- [What the task requires] Please print all of the records shown below, exactly as given.
* * * * *
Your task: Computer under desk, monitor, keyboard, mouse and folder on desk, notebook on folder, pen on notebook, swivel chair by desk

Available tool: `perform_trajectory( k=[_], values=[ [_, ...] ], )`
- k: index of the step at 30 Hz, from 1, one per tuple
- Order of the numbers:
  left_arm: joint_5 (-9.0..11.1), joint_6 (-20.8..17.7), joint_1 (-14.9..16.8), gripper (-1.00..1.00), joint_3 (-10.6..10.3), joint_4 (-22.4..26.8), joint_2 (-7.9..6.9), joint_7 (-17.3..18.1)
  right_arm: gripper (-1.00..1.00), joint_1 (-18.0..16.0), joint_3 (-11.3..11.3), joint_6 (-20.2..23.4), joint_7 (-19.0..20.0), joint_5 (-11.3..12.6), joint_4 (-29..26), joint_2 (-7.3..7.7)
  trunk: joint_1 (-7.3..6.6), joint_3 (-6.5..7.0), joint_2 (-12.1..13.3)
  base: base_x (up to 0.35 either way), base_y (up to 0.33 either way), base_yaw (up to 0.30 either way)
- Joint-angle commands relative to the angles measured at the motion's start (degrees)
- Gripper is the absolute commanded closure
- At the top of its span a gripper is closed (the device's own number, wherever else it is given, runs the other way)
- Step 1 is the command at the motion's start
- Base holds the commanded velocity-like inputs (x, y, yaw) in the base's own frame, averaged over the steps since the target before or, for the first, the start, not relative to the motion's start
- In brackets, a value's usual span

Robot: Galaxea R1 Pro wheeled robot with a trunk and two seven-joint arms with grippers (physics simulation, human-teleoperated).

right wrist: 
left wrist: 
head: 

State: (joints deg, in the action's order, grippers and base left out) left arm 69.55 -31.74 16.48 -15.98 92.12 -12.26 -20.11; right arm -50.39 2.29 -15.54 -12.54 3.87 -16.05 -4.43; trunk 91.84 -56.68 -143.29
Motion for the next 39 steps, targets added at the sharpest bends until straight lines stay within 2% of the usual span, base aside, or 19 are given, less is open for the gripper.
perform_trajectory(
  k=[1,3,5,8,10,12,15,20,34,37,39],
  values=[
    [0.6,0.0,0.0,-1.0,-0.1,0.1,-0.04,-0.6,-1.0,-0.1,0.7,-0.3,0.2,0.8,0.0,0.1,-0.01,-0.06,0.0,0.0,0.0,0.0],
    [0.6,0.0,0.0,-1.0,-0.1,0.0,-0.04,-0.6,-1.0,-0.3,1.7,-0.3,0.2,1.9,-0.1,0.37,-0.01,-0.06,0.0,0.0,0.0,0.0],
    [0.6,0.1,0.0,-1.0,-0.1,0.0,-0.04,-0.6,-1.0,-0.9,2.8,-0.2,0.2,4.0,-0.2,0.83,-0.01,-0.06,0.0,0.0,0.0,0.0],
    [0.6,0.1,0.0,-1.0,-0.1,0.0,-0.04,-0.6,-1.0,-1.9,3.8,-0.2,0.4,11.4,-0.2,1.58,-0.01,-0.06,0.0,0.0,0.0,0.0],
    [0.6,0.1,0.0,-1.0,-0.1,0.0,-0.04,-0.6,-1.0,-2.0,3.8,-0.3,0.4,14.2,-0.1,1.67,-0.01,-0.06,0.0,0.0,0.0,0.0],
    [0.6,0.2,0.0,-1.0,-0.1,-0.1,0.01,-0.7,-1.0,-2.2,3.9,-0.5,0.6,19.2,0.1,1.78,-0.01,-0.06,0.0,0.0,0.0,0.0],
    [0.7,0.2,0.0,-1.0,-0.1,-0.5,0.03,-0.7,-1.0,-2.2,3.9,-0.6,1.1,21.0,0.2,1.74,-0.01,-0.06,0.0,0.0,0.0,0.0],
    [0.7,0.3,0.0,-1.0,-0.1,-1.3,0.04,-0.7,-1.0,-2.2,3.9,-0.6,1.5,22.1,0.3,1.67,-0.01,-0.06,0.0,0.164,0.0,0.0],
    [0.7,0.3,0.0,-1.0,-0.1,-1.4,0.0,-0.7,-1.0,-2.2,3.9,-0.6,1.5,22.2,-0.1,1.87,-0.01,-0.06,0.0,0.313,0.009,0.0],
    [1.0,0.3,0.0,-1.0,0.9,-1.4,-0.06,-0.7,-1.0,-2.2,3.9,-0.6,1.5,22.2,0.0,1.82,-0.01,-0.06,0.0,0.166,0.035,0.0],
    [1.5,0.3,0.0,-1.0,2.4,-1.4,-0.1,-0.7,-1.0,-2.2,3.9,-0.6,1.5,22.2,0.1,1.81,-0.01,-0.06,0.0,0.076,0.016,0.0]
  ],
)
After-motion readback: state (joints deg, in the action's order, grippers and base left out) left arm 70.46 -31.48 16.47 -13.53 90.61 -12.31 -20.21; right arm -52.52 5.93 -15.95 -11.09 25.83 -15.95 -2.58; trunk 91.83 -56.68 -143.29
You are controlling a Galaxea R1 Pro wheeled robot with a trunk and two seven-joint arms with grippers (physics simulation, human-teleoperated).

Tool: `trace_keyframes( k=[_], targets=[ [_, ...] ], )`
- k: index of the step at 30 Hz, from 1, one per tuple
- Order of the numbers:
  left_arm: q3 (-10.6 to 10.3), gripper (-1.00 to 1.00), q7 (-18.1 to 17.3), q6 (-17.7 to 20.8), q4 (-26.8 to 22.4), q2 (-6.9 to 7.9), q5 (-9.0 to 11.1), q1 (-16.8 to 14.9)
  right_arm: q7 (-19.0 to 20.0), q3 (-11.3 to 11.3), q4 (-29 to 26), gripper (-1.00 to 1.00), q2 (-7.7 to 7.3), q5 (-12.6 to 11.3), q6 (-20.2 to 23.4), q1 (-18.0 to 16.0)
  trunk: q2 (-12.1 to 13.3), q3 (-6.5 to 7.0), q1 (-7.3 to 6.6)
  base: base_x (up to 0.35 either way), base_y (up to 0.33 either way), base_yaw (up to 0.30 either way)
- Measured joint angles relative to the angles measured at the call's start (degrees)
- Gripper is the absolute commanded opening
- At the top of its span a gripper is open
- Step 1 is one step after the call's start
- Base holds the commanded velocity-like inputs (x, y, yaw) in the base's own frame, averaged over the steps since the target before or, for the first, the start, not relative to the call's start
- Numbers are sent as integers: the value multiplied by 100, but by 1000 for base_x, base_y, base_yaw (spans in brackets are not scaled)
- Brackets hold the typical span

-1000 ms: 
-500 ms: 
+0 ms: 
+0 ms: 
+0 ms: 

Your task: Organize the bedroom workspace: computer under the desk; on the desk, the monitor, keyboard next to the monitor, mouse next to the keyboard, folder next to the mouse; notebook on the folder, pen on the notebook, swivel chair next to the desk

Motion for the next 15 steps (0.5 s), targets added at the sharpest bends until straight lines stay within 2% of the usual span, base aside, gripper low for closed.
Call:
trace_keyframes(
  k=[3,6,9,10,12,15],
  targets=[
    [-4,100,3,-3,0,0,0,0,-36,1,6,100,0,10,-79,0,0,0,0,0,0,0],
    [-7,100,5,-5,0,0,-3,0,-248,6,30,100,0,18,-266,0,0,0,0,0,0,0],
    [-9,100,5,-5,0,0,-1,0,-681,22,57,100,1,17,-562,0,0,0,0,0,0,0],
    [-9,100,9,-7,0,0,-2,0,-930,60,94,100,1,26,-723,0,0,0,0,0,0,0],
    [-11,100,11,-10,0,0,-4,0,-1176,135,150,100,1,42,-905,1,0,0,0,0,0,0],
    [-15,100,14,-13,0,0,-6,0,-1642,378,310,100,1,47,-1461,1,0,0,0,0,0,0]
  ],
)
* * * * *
- [Solution for this task]
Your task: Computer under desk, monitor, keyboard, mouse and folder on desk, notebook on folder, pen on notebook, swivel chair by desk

Available tool: `perform_trajectory( k=[_], values=[ [_, ...] ], )`
- k: index of the step at 30 Hz, from 1, one per tuple
- Order of the numbers:
  left_arm: joint_5 (-9.0..11.1), joint_6 (-20.8..17.7), joint_1 (-14.9..16.8), gripper (-1.00..1.00), joint_3 (-10.6..10.3), joint_4 (-22.4..26.8), joint_2 (-7.9..6.9), joint_7 (-17.3..18.1)
  right_arm: gripper (-1.00..1.00), joint_1 (-18.0..16.0), joint_3 (-11.3..11.3), joint_6 (-20.2..23.4), joint_7 (-19.0..20.0), joint_5 (-11.3..12.6), joint_4 (-29..26), joint_2 (-7.3..7.7)
  trunk: joint_1 (-7.3..6.6), joint_3 (-6.5..7.0), joint_2 (-12.1..13.3)
  base: base_x (up to 0.35 either way), base_y (up to 0.33 either way), base_yaw (up to 0.30 either way)
- Joint-angle commands relative to the angles measured at the motion's start (degrees)
- Gripper is the absolute commanded closure
- At the top of its span a gripper is closed (the device's own number, wherever else it is given, runs the other way)
- Step 1 is the command at the motion's start
- Base holds the commanded velocity-like inputs (x, y, yaw) in the base's own frame, averaged over the steps since the target before or, for the first, the start, not relative to the motion's start
- In brackets, a value's usual span

Robot: Galaxea R1 Pro wheeled robot with a trunk and two seven-joint arms with grippers (physics simulation, human-teleoperated).

right wrist: 
left wrist: 
head: 

State: (joints deg, in the action's order, grippers and base left out) left arm 69.55 -31.74 16.48 -15.98 92.12 -12.26 -20.11; right arm -50.39 2.29 -15.54 -12.54 3.87 -16.05 -4.43; trunk 91.84 -56.68 -143.29
Motion for the next 39 steps, targets added at the sharpest bends until straight lines stay within 2% of the usual span, base aside, or 19 are given, less is open for the gripper.
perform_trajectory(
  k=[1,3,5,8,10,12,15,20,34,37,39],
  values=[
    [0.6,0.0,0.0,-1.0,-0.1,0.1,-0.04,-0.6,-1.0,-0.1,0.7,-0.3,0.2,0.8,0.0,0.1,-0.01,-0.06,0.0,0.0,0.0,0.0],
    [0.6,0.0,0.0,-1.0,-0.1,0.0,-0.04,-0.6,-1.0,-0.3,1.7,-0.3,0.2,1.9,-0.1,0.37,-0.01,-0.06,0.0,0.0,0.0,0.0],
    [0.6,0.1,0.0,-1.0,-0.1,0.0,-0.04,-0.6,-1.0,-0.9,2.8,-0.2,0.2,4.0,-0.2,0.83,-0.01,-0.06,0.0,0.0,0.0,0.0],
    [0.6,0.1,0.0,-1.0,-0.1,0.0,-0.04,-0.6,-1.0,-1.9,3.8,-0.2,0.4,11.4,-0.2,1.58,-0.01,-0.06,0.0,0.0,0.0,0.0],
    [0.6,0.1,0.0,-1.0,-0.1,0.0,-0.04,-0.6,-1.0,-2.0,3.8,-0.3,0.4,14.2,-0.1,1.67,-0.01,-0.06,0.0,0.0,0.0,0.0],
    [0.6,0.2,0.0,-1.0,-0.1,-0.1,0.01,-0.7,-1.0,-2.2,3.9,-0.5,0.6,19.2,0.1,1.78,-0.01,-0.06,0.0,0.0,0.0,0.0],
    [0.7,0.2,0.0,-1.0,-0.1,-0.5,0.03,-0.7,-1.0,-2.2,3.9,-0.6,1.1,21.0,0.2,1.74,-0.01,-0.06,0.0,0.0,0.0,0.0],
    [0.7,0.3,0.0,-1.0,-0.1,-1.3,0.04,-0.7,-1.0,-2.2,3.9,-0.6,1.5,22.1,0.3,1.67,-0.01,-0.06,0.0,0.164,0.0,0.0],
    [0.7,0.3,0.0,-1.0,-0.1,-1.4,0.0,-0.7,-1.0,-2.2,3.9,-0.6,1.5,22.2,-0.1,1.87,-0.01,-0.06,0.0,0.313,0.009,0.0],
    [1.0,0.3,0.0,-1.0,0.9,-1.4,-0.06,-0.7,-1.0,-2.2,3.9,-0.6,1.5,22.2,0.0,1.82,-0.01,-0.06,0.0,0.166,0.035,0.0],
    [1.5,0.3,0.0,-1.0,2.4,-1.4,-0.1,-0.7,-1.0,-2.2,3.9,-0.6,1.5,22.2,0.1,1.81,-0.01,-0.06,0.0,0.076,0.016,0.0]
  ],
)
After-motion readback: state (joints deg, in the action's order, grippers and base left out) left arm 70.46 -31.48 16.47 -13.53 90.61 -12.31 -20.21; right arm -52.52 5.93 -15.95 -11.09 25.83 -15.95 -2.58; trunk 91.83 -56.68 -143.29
You are controlling a Galaxea R1 Pro wheeled robot with a trunk and two seven-joint arms with grippers (physics simulation, human-teleoperated).

Tool: `trace_keyframes( k=[_], targets=[ [_, ...] ], )`
- k: index of the step at 30 Hz, from 1, one per tuple
- Order of the numbers:
  left_arm: q3 (-10.6 to 10.3), gripper (-1.00 to 1.00), q7 (-18.1 to 17.3), q6 (-17.7 to 20.8), q4 (-26.8 to 22.4), q2 (-6.9 to 7.9), q5 (-9.0 to 11.1), q1 (-16.8 to 14.9)
  right_arm: q7 (-19.0 to 20.0), q3 (-11.3 to 11.3), q4 (-29 to 26), gripper (-1.00 to 1.00), q2 (-7.7 to 7.3), q5 (-12.6 to 11.3), q6 (-20.2 to 23.4), q1 (-18.0 to 16.0)
  trunk: q2 (-12.1 to 13.3), q3 (-6.5 to 7.0), q1 (-7.3 to 6.6)
  base: base_x (up to 0.35 either way), base_y (up to 0.33 either way), base_yaw (up to 0.30 either way)
- Measured joint angles relative to the angles measured at the call's start (degrees)
- Gripper is the absolute commanded opening
- At the top of its span a gripper is open
- Step 1 is one step after the call's start
- Base holds the commanded velocity-like inputs (x, y, yaw) in the base's own frame, averaged over the steps since the target before or, for the first, the start, not relative to the call's start
- Numbers are sent as integers: the value multiplied by 100, but by 1000 for base_x, base_y, base_yaw (spans in brackets are not scaled)
- Brackets hold the typical span

-1000 ms: 
-500 ms: 
+0 ms: 
+0 ms: 
+0 ms: 

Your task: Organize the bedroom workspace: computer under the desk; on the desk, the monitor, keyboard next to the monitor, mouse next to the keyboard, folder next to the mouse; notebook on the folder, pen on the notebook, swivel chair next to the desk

Motion for the next 15 steps (0.5 s), targets added at the sharpest bends until straight lines stay within 2% of the usual span, base aside, gripper low for closed.
Call:
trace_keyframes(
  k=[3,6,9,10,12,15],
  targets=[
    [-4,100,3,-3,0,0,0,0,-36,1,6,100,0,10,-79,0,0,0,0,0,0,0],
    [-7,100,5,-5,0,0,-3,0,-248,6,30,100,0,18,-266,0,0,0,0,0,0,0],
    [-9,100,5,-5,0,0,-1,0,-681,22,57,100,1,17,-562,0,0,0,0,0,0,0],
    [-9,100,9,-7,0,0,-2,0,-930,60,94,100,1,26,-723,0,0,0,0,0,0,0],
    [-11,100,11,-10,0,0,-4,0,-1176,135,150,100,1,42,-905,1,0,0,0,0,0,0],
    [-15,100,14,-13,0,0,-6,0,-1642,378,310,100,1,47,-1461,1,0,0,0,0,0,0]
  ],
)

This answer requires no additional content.